A DEFINIÇÃO DO AMOR (2)

"Já gastámos as palavras pela rua, meu amor,
e o que nos ficou não chega
para afastar o frio e quatro paredes."
Eugénio de Andrade, Adeus

Escrevi tantas vezes a palavra pai que lhe gastei todo
o significado. Quando agora escrevo pai, já não sinto
as barbas a roçarem a minha mão macia, as rugas que
os anos transportaram para a sua face, os óculos, os
dedos, a voz com que me chamava filho como se eu

me escrevesse pai. Gastei tudo o que uma palavra pode
dizer porque esqueci a sua memória.

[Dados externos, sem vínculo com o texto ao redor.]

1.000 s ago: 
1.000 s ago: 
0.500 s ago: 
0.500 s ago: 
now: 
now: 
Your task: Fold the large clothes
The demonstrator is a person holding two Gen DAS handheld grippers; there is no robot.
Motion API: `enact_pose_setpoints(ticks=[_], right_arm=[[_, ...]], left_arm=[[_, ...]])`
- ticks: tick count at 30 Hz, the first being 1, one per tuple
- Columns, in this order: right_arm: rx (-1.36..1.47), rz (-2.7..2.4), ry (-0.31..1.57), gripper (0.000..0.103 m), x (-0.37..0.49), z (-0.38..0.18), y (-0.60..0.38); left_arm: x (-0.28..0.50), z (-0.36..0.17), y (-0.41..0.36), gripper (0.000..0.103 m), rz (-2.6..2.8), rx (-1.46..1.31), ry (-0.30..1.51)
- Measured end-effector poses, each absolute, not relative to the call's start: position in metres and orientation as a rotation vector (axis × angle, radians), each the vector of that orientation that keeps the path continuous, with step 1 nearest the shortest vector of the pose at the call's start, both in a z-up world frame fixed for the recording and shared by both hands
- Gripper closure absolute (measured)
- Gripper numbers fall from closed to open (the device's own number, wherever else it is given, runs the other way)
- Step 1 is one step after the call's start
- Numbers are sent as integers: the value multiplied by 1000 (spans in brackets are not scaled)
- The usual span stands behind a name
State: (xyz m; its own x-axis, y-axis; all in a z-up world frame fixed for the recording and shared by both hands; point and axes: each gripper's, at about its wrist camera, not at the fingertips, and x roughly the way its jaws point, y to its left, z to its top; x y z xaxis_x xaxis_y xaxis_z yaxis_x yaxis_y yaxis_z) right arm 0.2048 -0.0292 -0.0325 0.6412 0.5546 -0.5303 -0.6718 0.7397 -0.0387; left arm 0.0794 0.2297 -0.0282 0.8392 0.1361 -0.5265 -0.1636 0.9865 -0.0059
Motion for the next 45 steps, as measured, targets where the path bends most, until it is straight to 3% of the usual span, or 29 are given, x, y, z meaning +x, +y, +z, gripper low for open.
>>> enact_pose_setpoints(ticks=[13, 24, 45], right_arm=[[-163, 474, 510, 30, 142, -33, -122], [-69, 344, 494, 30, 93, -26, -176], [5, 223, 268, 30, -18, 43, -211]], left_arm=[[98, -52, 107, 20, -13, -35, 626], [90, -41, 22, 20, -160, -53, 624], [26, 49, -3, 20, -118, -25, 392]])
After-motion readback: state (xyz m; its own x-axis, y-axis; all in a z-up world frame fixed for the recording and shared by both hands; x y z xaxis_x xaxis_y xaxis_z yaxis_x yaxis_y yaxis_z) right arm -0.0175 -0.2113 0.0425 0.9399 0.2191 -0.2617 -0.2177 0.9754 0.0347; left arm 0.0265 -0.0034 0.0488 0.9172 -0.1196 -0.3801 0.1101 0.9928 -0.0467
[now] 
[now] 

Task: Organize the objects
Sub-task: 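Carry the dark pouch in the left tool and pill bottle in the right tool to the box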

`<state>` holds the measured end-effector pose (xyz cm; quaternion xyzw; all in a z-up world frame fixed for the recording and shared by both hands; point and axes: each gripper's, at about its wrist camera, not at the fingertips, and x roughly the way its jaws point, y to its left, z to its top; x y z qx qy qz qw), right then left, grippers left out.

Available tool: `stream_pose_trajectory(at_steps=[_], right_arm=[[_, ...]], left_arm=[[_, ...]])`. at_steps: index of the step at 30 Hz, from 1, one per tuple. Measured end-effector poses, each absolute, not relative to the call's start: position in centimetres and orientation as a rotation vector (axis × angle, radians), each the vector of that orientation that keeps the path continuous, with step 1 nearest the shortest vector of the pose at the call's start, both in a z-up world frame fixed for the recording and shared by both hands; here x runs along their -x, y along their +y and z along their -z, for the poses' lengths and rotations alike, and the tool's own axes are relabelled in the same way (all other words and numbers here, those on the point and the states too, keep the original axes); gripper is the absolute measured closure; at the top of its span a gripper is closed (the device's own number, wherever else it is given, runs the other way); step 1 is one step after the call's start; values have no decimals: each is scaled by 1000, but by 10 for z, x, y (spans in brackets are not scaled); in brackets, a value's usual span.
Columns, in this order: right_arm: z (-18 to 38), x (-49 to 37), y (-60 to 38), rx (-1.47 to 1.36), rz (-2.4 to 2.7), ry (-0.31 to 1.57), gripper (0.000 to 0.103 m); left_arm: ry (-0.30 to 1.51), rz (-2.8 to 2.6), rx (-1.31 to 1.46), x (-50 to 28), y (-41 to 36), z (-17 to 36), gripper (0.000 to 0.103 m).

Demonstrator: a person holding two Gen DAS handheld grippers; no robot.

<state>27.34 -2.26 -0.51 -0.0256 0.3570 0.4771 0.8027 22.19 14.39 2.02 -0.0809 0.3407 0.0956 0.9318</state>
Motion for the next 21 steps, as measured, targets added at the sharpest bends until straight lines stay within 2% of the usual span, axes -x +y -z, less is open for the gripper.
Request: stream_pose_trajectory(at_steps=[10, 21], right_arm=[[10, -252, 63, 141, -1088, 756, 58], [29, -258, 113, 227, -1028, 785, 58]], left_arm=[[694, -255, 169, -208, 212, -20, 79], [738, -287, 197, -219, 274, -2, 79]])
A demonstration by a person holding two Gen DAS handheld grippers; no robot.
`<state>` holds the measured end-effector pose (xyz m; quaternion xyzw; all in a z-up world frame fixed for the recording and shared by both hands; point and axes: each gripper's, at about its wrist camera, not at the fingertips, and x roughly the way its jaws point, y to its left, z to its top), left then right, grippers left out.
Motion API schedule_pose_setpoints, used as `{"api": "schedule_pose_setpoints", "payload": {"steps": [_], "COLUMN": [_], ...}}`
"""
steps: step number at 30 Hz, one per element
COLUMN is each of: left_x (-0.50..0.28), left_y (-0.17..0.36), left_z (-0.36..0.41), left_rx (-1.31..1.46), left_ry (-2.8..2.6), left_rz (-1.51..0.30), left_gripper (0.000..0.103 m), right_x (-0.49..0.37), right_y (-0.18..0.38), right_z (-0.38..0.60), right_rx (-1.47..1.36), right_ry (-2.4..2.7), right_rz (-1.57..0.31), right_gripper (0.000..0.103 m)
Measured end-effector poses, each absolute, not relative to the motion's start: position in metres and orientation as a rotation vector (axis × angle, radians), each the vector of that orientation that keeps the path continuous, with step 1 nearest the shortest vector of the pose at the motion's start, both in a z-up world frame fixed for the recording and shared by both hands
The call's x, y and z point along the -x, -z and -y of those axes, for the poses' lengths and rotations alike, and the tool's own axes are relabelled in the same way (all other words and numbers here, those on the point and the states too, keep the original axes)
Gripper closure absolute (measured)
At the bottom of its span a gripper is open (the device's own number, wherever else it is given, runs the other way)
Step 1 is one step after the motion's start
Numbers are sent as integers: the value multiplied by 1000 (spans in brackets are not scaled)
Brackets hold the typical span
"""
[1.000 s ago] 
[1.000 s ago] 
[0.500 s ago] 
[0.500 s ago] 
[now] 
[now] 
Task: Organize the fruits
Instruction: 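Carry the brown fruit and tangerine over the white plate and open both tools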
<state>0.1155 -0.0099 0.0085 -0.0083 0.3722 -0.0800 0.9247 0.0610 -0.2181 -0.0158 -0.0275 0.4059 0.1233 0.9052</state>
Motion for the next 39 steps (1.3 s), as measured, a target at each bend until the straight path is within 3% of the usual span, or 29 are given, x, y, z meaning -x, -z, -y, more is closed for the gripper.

Gastei-a em maus
poemas e em maus romances, poemas e romances com
a foz ao fundo e a mãe segurando-me o corpo pequeno
sobre o muro que ladeava a praia. Gastei-a

definindo-lhe as letras, alargando-lhe o significado.
Gastei-a tirando-lhe a dízima infinita e não periódica
e colocando-lhe, depois da letra que se salvou, o mar
fechado no seu interior. Gastei-a a tentar definir o amor.


Jorge Reis-Sá nasceu em Vila Nova de Famalicão no ano de 1977. Estudou Astronomia e Biologia, dedicando-se posteriormente à edição. É responsável pelas Quase Edições. Estreou-se na poesia com o livro à memória das pulgas da areia (1999). Tem colaboração dispersa por várias antologias e revistas literárias, tendo sido co-director da revista Apeadeiro. Além de poesia publicou obras de ficção e organizou algumas antologias, entre as quais o volume Anos 90 e Agora – Uma Antologia da Nova Poesia Portuguesa (2001), posteriormente revista e aumentada. O poema que aqui reproduzimos foi copiado do livro Biologia do Homem (Quasi, 2004).